Fabrication de la liasse
Photo de madame la députée Sophia Chikirou

Après l’alinéa 4, insérer l’alinéa suivant :

« 4° L’impact de la prolongation de l’usage des titres-restaurant pour l’achat de produits alimentaires non directement consommables sur la filière restauration, notamment les effets économiques sur les restaurants et commerces de bouche, l’évolution des comportements des consommateurs, et les conséquences potentielles sur l’équilibre économique des acteurs du secteur. »

Exposé sommaire

 

Cet amendement vise à enrichir le rapport prévu à l’article 2 par une évaluation des conséquences de l’extension de l’usage des tickets restaurant à l’achat de produits alimentaires non directement consommables, notamment dans la moyenne et la grande distribution. Si cette mesure est un coup de pouce absolument nécessaire pour des millions de nos concitoyens en situation de précarité alimentaire, elle ne doit pas être l’alpha et l’oméga de la politique alimentaire. D’abord, parce qu'elle est largement insuffisante pour juguler la faim dans notre pays. Elle ne compense pas la perte de pouvoir d’achat des classes populaires engendrée par la politique menée depuis des années, qui pourrait être limitée, par exemple, par le blocage des prix de première nécessité ou par la hausse du SMIC et l’indexation des salaires sur l’inflation. Ensuite, car elle entraîne des effets pervers indésirables, en particulier sur les artisans, commerçants et restaurateurs locaux. La plupart des restaurateurs, notamment ceux de la 6ème circonscription de Paris, le disent : « la restauration du midi s’effondre ». Même des établissements qui sont de véritables institutions dans nos quartiers n’arrivent plus à joindre les deux bouts. « Avec le COVID puis les tickets resto, on a perdu 50 % de la clientèle. Et depuis 6 mois, je ne me paye plus », témoigne une restauratrice.

 

Cette extension du titre-restaurant représente en effet un transfert d’environ 800 millions d’euros du secteur de la restauration vers les moyennes et grandes surfaces, qui vient s’ajouter aux nombreuses difficultés qui s’accumulent depuis le COVID. La crise sanitaire a évidemment changé les habitudes de consommation, notamment avec le développement du télétravail.
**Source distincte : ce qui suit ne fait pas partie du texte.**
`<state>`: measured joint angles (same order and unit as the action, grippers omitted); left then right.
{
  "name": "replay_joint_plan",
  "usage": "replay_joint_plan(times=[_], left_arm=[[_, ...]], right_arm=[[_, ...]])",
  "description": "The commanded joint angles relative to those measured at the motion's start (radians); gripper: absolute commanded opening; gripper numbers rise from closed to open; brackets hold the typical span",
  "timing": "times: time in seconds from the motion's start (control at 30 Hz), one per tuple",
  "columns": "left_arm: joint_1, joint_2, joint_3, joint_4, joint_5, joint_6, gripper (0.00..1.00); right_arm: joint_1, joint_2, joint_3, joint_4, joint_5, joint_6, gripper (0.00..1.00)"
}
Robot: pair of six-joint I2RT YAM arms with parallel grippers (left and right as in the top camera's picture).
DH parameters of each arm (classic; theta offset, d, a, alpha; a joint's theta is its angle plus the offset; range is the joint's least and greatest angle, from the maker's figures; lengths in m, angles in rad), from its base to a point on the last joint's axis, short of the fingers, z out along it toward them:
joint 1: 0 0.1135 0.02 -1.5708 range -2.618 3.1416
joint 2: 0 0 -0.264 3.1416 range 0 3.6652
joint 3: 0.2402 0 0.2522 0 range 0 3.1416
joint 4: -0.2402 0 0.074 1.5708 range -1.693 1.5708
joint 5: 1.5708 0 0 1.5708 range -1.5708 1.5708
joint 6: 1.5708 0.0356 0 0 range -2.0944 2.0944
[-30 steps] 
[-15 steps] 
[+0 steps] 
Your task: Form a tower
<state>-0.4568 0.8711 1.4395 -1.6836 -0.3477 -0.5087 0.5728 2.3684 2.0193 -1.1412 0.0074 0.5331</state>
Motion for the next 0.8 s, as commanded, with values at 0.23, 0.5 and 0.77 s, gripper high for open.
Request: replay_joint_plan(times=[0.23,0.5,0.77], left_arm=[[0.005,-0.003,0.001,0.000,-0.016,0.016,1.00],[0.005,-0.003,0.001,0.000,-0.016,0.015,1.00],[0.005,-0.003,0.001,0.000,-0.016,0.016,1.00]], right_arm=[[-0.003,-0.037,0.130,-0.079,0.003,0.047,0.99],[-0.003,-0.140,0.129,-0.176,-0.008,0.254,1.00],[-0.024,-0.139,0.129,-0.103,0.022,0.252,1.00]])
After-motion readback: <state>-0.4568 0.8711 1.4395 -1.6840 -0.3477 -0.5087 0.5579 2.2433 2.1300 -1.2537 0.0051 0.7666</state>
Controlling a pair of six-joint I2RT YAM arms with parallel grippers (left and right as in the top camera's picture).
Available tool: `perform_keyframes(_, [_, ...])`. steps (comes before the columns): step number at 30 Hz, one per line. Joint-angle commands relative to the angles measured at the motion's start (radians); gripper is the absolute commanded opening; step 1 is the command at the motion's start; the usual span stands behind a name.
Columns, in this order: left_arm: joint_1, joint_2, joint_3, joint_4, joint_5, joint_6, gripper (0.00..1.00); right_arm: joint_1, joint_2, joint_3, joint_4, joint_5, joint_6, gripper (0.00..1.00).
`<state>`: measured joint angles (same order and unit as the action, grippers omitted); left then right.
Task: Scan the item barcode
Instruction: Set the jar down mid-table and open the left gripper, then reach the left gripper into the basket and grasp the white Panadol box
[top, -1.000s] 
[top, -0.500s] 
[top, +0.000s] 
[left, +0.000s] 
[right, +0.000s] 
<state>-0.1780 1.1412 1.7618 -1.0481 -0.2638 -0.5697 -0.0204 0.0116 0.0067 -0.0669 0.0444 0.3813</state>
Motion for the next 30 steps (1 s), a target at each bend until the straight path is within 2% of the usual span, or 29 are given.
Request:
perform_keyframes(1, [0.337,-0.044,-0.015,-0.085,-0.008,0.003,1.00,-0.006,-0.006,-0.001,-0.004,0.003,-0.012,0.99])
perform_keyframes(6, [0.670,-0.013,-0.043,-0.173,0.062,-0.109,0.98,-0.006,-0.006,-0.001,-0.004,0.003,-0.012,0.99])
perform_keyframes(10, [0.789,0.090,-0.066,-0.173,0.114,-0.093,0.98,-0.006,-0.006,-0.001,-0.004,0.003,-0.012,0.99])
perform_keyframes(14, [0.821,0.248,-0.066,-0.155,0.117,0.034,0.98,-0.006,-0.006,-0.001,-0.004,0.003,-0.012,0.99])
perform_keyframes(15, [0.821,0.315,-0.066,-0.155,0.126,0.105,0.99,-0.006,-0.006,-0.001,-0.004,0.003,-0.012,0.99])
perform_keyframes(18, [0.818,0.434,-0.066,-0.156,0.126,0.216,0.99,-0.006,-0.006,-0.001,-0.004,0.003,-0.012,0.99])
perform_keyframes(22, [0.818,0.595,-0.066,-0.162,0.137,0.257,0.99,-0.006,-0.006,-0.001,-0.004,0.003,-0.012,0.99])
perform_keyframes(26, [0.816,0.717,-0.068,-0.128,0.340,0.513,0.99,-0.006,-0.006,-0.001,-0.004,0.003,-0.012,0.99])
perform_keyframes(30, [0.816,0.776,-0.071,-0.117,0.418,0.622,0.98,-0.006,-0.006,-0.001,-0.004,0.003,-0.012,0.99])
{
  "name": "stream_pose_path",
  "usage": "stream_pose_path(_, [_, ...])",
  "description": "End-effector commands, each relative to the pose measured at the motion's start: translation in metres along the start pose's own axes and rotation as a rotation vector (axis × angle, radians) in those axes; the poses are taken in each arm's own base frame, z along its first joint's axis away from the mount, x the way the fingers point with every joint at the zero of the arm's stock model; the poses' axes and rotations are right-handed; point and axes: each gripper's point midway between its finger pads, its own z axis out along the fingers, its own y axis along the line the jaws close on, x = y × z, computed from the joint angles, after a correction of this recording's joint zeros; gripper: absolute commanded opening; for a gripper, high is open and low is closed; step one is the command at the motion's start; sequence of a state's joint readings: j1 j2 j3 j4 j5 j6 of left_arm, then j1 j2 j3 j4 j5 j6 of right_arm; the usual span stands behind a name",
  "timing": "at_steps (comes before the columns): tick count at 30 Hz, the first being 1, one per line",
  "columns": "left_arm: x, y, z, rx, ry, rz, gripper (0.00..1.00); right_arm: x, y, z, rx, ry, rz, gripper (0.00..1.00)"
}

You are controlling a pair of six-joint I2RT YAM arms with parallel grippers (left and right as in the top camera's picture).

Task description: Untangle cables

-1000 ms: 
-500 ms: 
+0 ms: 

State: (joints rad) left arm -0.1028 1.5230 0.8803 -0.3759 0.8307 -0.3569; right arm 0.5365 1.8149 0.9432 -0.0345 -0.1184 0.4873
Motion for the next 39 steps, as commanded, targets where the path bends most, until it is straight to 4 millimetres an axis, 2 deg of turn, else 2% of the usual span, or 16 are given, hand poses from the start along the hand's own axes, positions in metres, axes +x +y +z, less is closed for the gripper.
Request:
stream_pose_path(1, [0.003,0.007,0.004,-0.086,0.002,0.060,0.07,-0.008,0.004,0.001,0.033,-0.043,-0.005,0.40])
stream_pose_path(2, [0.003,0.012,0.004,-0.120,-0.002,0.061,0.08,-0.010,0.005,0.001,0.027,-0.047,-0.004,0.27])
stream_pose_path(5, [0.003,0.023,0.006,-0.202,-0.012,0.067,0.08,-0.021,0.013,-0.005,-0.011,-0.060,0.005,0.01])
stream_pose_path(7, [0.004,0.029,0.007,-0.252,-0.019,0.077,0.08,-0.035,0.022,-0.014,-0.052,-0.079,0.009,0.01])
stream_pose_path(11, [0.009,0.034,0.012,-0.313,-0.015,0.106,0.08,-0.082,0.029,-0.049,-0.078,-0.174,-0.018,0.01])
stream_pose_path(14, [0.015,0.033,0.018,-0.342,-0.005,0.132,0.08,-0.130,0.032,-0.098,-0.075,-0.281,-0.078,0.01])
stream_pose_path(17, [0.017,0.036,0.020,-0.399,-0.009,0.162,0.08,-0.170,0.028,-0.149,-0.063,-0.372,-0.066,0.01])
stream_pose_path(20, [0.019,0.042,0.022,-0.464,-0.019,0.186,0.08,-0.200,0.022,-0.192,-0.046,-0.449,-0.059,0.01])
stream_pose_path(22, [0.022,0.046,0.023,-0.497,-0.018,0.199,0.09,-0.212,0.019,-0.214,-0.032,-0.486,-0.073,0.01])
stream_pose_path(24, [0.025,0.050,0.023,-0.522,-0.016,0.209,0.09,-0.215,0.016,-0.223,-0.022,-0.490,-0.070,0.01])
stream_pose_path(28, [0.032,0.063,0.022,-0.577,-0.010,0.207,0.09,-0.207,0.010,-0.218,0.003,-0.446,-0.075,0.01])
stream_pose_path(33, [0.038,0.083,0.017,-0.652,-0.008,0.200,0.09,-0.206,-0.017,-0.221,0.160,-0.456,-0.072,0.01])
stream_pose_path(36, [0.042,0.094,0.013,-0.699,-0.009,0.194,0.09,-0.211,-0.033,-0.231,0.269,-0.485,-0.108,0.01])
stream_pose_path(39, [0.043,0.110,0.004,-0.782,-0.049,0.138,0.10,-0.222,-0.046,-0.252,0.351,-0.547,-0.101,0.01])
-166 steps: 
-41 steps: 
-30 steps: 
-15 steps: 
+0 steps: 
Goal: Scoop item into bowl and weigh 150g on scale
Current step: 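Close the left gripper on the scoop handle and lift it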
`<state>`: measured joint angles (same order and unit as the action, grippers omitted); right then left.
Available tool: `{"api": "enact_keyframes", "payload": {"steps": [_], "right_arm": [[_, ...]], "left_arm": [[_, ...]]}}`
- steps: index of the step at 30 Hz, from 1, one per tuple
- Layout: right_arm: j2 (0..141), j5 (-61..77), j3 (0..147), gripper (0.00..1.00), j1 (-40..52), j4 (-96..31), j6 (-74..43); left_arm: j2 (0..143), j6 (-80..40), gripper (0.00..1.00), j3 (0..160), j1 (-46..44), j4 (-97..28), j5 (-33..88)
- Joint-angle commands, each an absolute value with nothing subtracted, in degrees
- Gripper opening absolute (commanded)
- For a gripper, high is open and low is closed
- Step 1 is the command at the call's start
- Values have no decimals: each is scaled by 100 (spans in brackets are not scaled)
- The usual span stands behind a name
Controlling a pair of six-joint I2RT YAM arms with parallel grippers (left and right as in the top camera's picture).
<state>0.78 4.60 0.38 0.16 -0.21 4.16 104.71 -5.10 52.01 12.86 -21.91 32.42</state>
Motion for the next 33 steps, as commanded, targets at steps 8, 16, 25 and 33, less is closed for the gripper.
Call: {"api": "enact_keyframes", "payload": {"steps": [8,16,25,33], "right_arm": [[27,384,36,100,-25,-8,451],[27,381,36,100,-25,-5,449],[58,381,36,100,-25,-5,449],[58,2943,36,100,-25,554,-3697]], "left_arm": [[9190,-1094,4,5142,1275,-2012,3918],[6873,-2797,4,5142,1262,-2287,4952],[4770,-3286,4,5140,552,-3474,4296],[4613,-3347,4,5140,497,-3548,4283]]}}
Elle a aussi mis en difficulté financière de nombreux établissements qui doivent aujourd’hui rembourser leurs prêts garantis par l'État (PGE). Le prix de l’électricité a également explosé, et leurs coûts de fonctionnement avec, sans que le prétendu « bouclier tarifaire » gouvernemental, qui a désormais pris fin, ne protège ni les ménages dans le besoin ni les petits commerçants, mais seulement les surprofits de quelques-uns (comme l’a rappelé un rapport de la Cour des comptes publié en mars 2024). Pour un restaurant du 20ème arrondissement de Paris, par exemple, les factures d’EDF ont tout simplement triplé.

 

Les Jeux Olympiques de Paris, à l’exception de quelques établissements autour des sites olympiques (pour ceux qui ont eu la chance de pouvoir rester ouverts), ont également été une catastrophe pour la restauration. Paris a été vidé de sa population. Dans le 11ème et le 20ème arrondissement de Paris, les restaurateurs annoncent des baisses d’activité sur les mois estivaux allant de 30 % à 80 %. Nombre d’entre eux ont dû mettre la clef sous la porte ou s’apprêtent à le faire. On en arrive donc à prolonger une nouvelle fois une mesure d‘urgence qui revient à subventionner des « dark kitchen » (ou « restaurants virtuels » en français), accessibles uniquement en ligne via des plateformes de livraison de nourriture sur Internet, c’est-à-dire l’ubérisation de la restauration, ou à subventionner la grande distribution qui n’en a pas besoin au regard de ses marges (mais que l’on s’interdit d’encadrer malgré une proposition de loi de la France insoumise de 2023). Cette ineptie est le résultat de la politique libérale que mène Emmanuel Macron depuis 2017 et que poursuit ce gouvernement illégitime.

Cet amendement vise donc à rappeler que, si tous les coups de pouce sont les bienvenus pour aider nos concitoyens, la précarité alimentaire ne peut pas se régler par un simple ticket restaurant au détriment des petits restaurateurs qui font vivre nos quartiers, mais bien par une réforme fiscale assurant un meilleur partage des richesses dans notre pays, mais aussi une refonte du système de production alimentaire, pour aller vers une alimentation plus juste, saine et durable.